===== The data

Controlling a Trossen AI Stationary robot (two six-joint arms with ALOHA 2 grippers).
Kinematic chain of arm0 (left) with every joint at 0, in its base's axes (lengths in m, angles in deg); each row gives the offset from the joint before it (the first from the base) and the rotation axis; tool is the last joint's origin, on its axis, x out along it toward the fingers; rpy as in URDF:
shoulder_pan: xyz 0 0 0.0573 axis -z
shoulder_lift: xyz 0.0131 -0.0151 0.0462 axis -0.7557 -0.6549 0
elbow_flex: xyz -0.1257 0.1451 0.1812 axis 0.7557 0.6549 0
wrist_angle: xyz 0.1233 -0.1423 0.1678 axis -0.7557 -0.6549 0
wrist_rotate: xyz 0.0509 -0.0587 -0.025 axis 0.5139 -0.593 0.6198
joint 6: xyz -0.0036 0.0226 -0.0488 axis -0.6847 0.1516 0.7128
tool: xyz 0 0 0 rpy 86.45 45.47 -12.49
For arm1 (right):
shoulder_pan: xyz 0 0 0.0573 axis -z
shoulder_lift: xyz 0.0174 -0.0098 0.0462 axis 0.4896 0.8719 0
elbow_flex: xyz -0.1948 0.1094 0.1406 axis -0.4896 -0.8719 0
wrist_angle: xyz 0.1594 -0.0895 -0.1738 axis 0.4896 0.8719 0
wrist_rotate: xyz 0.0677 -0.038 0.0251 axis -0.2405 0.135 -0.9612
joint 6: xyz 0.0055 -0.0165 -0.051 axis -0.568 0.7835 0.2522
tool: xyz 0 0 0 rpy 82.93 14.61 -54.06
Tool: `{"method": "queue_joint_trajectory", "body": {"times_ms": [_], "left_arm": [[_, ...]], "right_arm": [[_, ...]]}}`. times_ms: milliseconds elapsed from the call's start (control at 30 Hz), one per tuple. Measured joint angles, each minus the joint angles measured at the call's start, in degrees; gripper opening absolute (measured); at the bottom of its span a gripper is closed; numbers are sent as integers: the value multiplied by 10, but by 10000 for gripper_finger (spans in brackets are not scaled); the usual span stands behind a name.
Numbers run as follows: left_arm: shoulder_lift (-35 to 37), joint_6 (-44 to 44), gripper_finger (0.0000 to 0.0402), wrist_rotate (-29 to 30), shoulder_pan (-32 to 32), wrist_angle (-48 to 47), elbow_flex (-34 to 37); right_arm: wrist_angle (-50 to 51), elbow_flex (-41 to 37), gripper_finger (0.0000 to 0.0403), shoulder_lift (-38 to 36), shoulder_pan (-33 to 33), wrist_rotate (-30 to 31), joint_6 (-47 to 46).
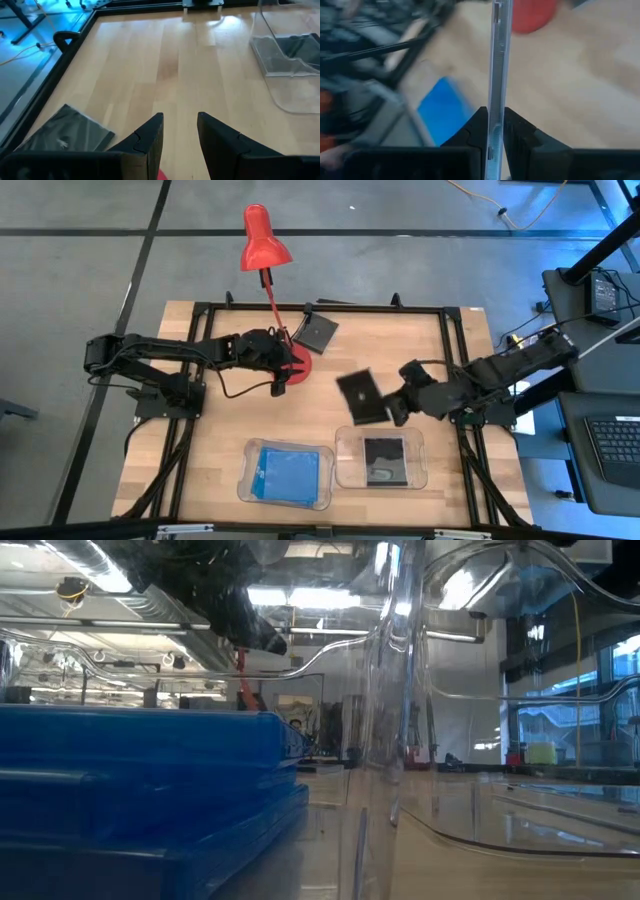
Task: Pick & place jewel cases by type
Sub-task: Put the right black cd case into the right transparent bin
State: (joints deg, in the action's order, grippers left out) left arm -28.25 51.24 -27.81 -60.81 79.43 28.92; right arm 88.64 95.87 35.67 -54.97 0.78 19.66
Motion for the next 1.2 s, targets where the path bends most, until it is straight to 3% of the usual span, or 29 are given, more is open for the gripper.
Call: {"method": "queue_joint_trajectory", "body": {"times_ms": [100,300,800,1200], "left_arm": [[0,0,118,0,0,-4,0],[0,1,118,0,0,-21,0],[0,23,118,0,0,-24,0],[0,44,118,0,0,-23,0]], "right_arm": [[-73,-59,49,-28,-27,-7,-27],[-129,-136,49,-40,-92,-8,-189],[-48,-141,49,24,-244,42,-411],[-32,-141,49,119,-264,31,-504]]}}
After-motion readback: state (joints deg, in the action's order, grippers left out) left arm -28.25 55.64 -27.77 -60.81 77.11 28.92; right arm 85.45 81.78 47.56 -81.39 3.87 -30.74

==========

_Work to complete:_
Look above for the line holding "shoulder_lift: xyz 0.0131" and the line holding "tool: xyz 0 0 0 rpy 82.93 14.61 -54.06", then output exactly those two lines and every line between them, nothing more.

_Reply:_
shoulder_lift: xyz 0.0131 -0.0151 0.0462 axis -0.7557 -0.6549 0
elbow_flex: xyz -0.1257 0.1451 0.1812 axis 0.7557 0.6549 0
wrist_angle: xyz 0.1233 -0.1423 0.1678 axis -0.7557 -0.6549 0
wrist_rotate: xyz 0.0509 -0.0587 -0.025 axis 0.5139 -0.593 0.6198
joint 6: xyz -0.0036 0.0226 -0.0488 axis -0.6847 0.1516 0.7128
tool: xyz 0 0 0 rpy 86.45 45.47 -12.49
For arm1 (right):
shoulder_pan: xyz 0 0 0.0573 axis -z
shoulder_lift: xyz 0.0174 -0.0098 0.0462 axis 0.4896 0.8719 0
elbow_flex: xyz -0.1948 0.1094 0.1406 axis -0.4896 -0.8719 0
wrist_angle: xyz 0.1594 -0.0895 -0.1738 axis 0.4896 0.8719 0
wrist_rotate: xyz 0.0677 -0.038 0.0251 axis -0.2405 0.135 -0.9612
joint 6: xyz 0.0055 -0.0165 -0.051 axis -0.568 0.7835 0.2522
tool: xyz 0 0 0 rpy 82.93 14.61 -54.06

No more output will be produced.